Could you transcribe the whole listing, keeping every line exactly the same?

━━━ Stored data ━━━

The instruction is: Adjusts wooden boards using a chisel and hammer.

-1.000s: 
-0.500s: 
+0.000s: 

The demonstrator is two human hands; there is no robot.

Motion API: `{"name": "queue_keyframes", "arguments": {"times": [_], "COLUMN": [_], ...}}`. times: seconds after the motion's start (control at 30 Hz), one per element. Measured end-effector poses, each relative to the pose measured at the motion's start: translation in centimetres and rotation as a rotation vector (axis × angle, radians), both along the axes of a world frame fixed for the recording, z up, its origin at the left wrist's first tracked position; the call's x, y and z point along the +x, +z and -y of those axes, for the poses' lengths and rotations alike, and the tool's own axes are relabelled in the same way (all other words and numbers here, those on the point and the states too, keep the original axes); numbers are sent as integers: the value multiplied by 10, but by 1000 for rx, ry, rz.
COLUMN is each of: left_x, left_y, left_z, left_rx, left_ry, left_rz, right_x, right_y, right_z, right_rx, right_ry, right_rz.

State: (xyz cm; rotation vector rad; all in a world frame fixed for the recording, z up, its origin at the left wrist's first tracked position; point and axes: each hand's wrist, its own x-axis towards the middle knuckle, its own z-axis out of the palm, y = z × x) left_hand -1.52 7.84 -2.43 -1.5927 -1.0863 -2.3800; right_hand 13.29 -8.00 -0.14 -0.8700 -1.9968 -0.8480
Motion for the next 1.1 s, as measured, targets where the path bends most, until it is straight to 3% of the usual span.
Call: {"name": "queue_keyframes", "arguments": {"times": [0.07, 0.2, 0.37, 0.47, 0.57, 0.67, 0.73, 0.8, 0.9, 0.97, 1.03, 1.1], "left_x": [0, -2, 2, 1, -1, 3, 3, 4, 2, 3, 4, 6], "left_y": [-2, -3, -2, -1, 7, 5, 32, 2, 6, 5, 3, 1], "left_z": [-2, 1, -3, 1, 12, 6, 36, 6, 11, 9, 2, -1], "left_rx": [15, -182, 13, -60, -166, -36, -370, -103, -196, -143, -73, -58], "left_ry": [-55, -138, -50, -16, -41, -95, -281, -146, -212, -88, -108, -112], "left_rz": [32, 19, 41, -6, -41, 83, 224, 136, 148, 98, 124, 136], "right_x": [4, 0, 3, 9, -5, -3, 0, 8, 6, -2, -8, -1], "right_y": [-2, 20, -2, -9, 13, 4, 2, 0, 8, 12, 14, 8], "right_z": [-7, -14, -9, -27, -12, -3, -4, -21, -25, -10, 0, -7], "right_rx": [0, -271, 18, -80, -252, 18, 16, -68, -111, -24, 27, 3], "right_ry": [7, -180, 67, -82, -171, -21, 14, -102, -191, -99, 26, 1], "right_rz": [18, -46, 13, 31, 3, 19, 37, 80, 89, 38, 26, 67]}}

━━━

Solution for this exercise:
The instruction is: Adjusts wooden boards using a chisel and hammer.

-1.000s: 
-0.500s: 
+0.000s: 

The demonstrator is two human hands; there is no robot.

Motion API: `{"name": "queue_keyframes", "arguments": {"times": [_], "COLUMN": [_], ...}}`. times: seconds after the motion's start (control at 30 Hz), one per element. Measured end-effector poses, each relative to the pose measured at the motion's start: translation in centimetres and rotation as a rotation vector (axis × angle, radians), both along the axes of a world frame fixed for the recording, z up, its origin at the left wrist's first tracked position; the call's x, y and z point along the +x, +z and -y of those axes, for the poses' lengths and rotations alike, and the tool's own axes are relabelled in the same way (all other words and numbers here, those on the point and the states too, keep the original axes); numbers are sent as integers: the value multiplied by 10, but by 1000 for rx, ry, rz.
COLUMN is each of: left_x, left_y, left_z, left_rx, left_ry, left_rz, right_x, right_y, right_z, right_rx, right_ry, right_rz.

State: (xyz cm; rotation vector rad; all in a world frame fixed for the recording, z up, its origin at the left wrist's first tracked position; point and axes: each hand's wrist, its own x-axis towards the middle knuckle, its own z-axis out of the palm, y = z × x) left_hand -1.52 7.84 -2.43 -1.5927 -1.0863 -2.3800; right_hand 13.29 -8.00 -0.14 -0.8700 -1.9968 -0.8480
Motion for the next 1.1 s, as measured, targets where the path bends most, until it is straight to 3% of the usual span.
Call: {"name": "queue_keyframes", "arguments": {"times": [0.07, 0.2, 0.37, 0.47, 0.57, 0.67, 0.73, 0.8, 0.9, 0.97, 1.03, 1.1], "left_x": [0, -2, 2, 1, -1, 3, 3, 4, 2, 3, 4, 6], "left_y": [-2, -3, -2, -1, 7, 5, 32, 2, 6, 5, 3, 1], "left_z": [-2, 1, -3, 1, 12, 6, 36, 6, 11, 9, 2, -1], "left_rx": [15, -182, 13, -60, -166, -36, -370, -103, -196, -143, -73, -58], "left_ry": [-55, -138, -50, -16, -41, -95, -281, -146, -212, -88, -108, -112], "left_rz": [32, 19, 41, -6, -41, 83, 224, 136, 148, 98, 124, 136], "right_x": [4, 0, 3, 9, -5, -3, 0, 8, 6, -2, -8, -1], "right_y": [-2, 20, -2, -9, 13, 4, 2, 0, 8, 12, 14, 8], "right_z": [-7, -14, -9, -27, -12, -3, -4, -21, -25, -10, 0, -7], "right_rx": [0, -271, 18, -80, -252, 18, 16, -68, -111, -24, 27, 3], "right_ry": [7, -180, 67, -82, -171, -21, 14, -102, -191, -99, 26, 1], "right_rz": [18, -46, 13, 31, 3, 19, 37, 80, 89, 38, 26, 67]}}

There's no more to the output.